On Opening Day, everyone has the same opportunity to win the World Series. Everybody can still dream, even the biggest so-called underdog battling against the heaviest odds. Underdogs give us the best storylines. I still remember the injured Kirk Gibson’s impossible pinch-hit home run against Dennis Eckersley for the 1988 Dodgers — a team that the experts said wasn’t supposed to beat the odds-on favorite, the Oakland A’s, but did. On Opening Day, 1988, the Dodgers themselves were the only ones who believed that kind of victory was possible. And it turned out they were right.
And last year, the underdogs got the last laugh again. By September, nobody on earth (outside of the team itself and a few hundred die-hard Cardinals fans) imagined that St. Louis would begin this year by hoisting a world championship banner over Busch Stadium. All the “smart” money was on the Phillies. The Cardinals were 999-1 underdogs. And then they put together a great comeback and won it all.
Every year, as the baseball season starts all over again, we remind ourselves of stories like that and start assuming that anything is possible. Which it is.
Opening Day makes dreamers out of everyone. Opening Day is the time when you can laugh and remember how stupid the smart money can be. Opening day reminds you that this is still a country where big dreams, focus, and hard work can pay off.

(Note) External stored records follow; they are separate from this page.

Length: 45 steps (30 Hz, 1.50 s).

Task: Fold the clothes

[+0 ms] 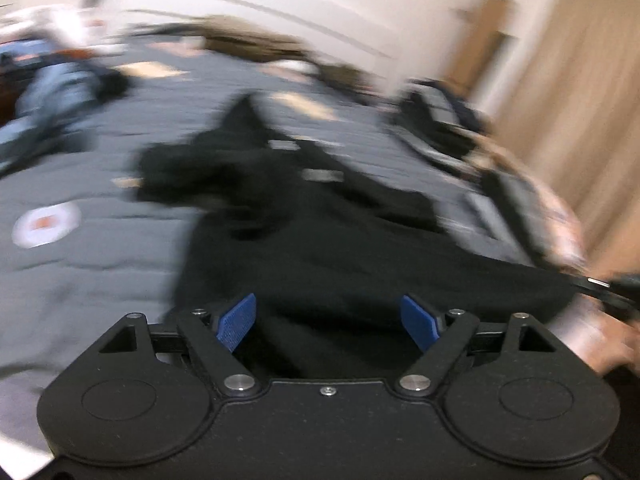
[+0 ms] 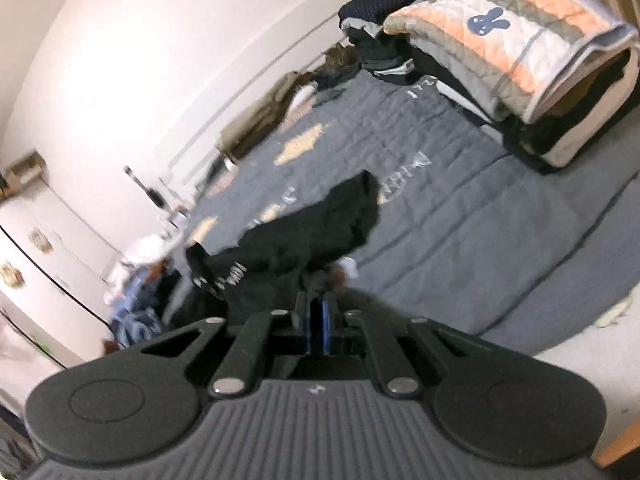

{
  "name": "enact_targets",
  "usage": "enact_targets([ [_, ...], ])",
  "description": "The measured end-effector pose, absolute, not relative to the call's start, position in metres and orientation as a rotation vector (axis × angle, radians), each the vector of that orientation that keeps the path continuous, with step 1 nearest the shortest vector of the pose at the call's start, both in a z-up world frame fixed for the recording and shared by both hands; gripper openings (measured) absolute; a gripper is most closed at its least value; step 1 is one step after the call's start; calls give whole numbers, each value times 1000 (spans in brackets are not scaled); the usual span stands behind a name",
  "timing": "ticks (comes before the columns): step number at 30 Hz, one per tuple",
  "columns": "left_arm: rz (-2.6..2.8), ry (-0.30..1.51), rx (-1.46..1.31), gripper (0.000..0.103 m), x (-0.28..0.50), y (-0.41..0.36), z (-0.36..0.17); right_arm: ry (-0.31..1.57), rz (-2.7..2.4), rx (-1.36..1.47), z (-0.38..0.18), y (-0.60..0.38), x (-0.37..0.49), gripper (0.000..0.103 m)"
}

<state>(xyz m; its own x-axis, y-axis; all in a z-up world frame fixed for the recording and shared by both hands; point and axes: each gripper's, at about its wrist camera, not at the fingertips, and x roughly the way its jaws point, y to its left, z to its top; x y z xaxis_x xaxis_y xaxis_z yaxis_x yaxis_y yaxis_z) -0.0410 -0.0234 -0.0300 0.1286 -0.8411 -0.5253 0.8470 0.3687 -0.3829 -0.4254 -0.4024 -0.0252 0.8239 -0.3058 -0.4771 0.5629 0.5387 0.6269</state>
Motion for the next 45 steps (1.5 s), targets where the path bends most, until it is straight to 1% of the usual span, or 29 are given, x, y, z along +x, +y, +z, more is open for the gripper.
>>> enact_targets([
  [2, -1346, 739, 32, 82, -58, -30, -28, 365, -556, 849, -32, -403, -428, 5],
  [3, -1393, 739, 48, 83, -67, -33, -29, 353, -568, 870, -36, -403, -433, 5],
  [7, -1482, 750, 135, 83, -91, -50, -38, 264, -621, 894, -32, -399, -456, 5],
  [10, -1518, 771, 169, 83, -102, -60, -44, 254, -646, 868, -22, -402, -465, 5],
  [14, -1574, 781, 209, 83, -115, -70, -49, 478, -713, 703, -20, -399, -443, 8],
  [17, -1592, 779, 227, 83, -119, -75, -49, 517, -784, 631, -19, -396, -441, 11],
  [18, -1597, 779, 233, 83, -120, -76, -50, 510, -786, 630, -17, -397, -443, 15],
  [19, -1603, 778, 240, 83, -122, -78, -50, 504, -787, 628, -14, -397, -445, 21],
  [20, -1598, 776, 242, 83, -121, -79, -50, 492, -781, 621, -12, -396, -447, 24],
  [21, -1592, 779, 243, 83, -121, -81, -51, 481, -775, 614, -9, -394, -448, 31],
  [22, -1586, 781, 244, 83, -121, -83, -52, 471, -767, 608, -6, -393, -449, 34],
  [23, -1579, 779, 247, 83, -120, -83, -52, 466, -741, 612, -6, -391, -447, 35],
  [25, -1559, 774, 258, 83, -118, -81, -51, 457, -680, 627, -7, -385, -438, 41],
  [27, -1528, 768, 279, 83, -118, -76, -51, 445, -602, 653, -13, -380, -425, 43],
  [34, -1420, 795, 317, 83, -104, -67, -58, 510, -303, 688, -44, -348, -358, 45],
  [45, -1213, 830, 318, 82, -76, -29, -70, 573, -118, 621, -48, -297, -312, 47],
])
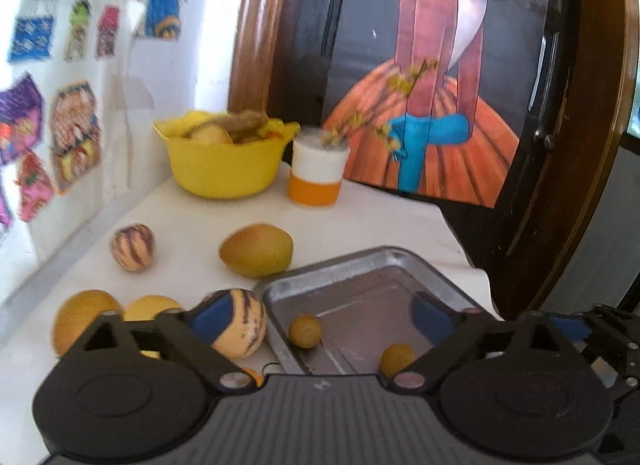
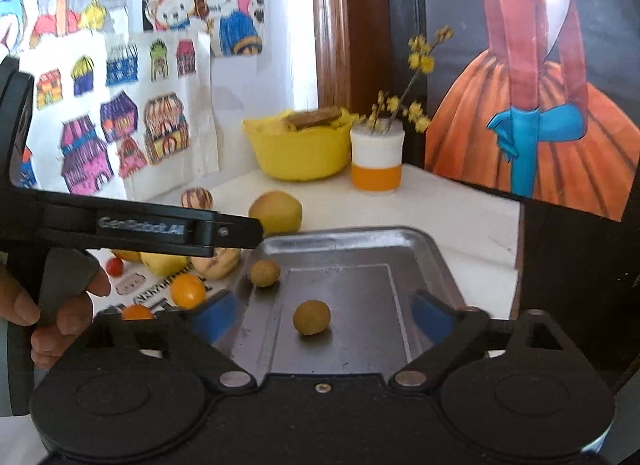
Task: Organize fruits
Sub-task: 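Carry both small brown fruits over the metal tray and open both tools to drop them, then lift both tools out of the tray back toward the remaining fruits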
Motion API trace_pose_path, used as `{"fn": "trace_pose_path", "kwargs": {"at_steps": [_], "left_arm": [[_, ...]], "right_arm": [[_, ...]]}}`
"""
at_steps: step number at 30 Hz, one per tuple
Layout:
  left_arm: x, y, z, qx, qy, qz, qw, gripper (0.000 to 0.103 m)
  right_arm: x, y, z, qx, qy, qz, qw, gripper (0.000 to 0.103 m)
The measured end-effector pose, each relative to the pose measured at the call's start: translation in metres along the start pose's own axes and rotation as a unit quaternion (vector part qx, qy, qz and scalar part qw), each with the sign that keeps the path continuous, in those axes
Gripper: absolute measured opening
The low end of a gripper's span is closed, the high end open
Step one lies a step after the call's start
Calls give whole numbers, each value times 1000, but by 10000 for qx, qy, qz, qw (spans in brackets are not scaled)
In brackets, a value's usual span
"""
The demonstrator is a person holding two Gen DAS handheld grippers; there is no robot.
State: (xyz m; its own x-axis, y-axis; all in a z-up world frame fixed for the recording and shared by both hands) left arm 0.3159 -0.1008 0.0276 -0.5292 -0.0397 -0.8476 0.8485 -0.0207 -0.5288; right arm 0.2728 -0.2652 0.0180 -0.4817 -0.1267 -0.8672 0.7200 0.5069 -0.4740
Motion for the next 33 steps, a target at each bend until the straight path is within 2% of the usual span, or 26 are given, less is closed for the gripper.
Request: {"fn": "trace_pose_path", "kwargs": {"at_steps": [7, 19, 25, 33], "left_arm": [[7, -48, -17, 12, -213, 198, 9996, 102], [48, -122, -58, -185, -197, 364, 9990, 102], [76, -140, -78, -256, -196, 235, 9992, 102], [112, -151, -118, -534, -222, -64, 9983, 102]], "right_arm": [[4, -42, -25, 87, -118, 192, 9997, 102], [37, -83, -82, 27, -152, 143, 9998, 102], [56, -88, -116, -65, -228, -5, 9997, 102], [81, -76, -153, -309, -209, -325, 9988, 102]]}}
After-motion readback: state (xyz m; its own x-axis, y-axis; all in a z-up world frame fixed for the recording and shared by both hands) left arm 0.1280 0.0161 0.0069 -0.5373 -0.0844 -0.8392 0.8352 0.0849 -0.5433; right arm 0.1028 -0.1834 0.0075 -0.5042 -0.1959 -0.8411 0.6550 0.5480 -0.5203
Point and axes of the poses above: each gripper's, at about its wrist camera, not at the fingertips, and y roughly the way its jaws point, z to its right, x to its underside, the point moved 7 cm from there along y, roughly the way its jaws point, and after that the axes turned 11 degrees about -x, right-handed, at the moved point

Look at the Las Vegas odds today, and they’ll tell you that the smart money is against the Cardinals repeating. The smart money will also tell you that the Philadelphia Phillies are 11-2 favorites to win the Series this year, that the former Florida Marlins (now known as the Miami Marlins) go into the season as 22-1 longshots, and that the odds against the Houston Astros doing what we all saw St. Louis did last year are 200-1. But when the players step onto the field for the first time, the odds won’t mean shit. On that one day, everyone will have an equal shot. Speaking personally, I love Opening Day … because it always gets my hopes up that some new underdog will get started on the job of working even harder, capitalizing on even more opportunities, and disappointing even more experts than the last underdog did.